• **Exercise data**:

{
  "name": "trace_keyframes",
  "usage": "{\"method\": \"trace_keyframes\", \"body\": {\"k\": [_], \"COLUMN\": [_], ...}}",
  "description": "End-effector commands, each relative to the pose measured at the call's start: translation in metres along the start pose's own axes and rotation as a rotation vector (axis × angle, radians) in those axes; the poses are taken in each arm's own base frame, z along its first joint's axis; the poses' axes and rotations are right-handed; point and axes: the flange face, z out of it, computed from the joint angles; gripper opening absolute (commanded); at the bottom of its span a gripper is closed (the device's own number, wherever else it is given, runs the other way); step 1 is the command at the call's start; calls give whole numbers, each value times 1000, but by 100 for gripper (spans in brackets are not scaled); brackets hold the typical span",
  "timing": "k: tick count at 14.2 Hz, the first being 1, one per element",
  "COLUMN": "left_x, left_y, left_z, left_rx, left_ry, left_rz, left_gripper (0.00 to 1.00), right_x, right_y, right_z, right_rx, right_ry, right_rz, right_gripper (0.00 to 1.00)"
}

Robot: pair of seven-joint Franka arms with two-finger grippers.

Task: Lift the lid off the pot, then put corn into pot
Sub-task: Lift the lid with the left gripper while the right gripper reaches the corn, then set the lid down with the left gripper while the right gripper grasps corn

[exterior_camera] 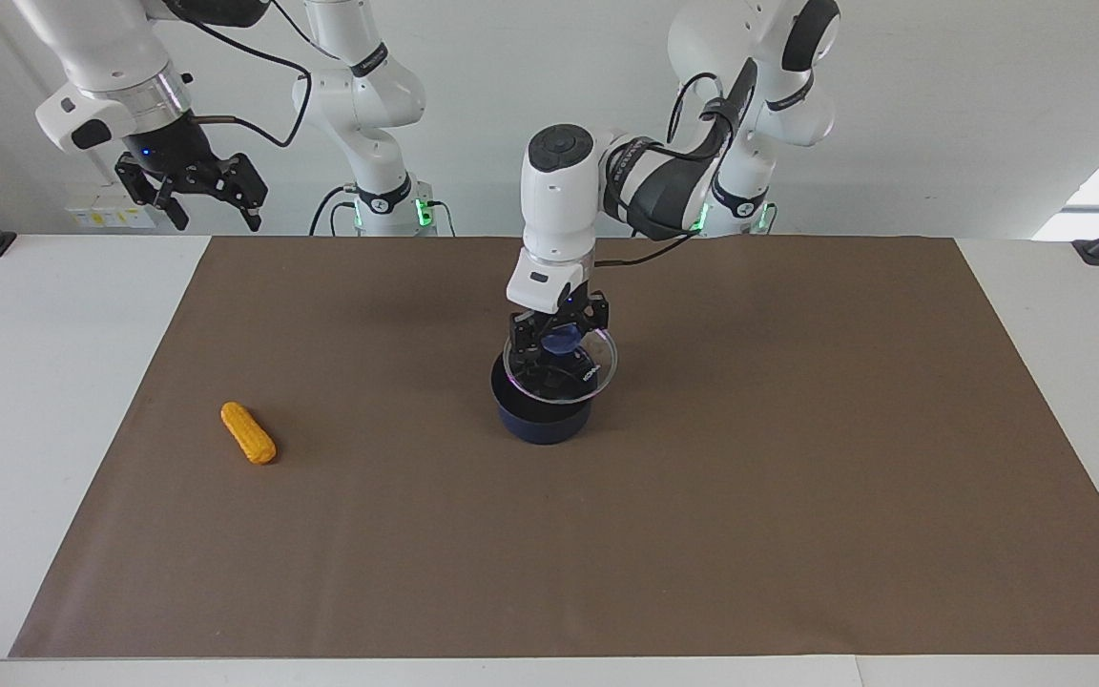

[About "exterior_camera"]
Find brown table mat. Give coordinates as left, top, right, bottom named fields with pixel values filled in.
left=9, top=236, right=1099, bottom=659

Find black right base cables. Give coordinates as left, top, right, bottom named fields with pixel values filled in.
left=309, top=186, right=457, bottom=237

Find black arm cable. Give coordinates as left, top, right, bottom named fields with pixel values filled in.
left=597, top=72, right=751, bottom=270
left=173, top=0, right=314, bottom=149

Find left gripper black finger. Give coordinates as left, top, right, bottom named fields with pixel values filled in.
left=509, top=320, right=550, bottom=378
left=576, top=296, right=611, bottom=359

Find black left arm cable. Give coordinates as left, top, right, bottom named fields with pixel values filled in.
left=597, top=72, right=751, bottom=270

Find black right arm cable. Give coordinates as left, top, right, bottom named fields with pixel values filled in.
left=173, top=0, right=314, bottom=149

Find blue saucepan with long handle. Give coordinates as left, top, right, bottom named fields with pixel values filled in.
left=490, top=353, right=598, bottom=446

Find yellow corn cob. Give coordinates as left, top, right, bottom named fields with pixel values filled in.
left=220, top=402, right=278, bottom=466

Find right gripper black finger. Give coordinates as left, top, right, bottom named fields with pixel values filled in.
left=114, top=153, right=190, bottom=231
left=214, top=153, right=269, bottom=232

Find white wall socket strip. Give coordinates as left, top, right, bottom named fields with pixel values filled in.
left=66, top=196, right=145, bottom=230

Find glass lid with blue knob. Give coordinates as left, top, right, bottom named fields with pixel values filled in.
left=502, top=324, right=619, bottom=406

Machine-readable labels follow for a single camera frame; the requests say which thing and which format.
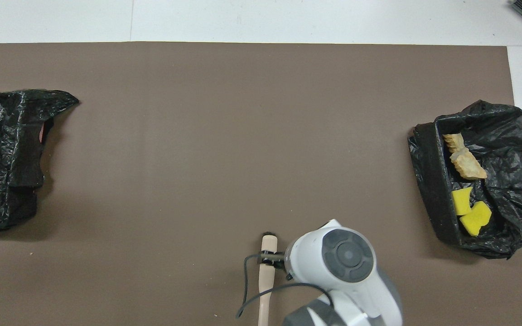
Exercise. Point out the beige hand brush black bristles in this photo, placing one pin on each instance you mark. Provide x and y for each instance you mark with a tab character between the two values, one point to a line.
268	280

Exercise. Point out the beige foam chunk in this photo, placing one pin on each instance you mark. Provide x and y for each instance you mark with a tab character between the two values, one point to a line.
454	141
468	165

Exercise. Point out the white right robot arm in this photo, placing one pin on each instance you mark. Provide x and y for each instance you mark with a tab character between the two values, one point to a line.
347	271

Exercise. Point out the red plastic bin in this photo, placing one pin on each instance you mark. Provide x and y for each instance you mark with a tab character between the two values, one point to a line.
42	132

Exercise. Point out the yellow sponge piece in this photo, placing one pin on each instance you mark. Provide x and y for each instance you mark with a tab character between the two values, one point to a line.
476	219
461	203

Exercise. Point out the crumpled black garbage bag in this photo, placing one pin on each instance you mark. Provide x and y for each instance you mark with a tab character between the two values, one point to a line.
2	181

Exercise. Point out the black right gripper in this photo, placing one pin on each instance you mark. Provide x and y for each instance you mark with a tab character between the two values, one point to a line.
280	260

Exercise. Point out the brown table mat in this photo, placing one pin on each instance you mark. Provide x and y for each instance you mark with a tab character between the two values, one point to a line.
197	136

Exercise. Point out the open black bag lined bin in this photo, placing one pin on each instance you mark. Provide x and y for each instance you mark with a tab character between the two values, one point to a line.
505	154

• **What is being asked**: Write out each line of the data that holds the string "COLUMN".

• **Output of the task**:
  "usage": "{\"method\": \"trace_keyframes\", \"body\": {\"k\": [_], \"COLUMN\": [_], ...}}",
  "COLUMN": "left_x, left_y, left_z, left_rx, left_ry, left_rz, left_gripper (0.00 to 1.00), right_x, right_y, right_z, right_rx, right_ry, right_rz, right_gripper (0.00 to 1.00)"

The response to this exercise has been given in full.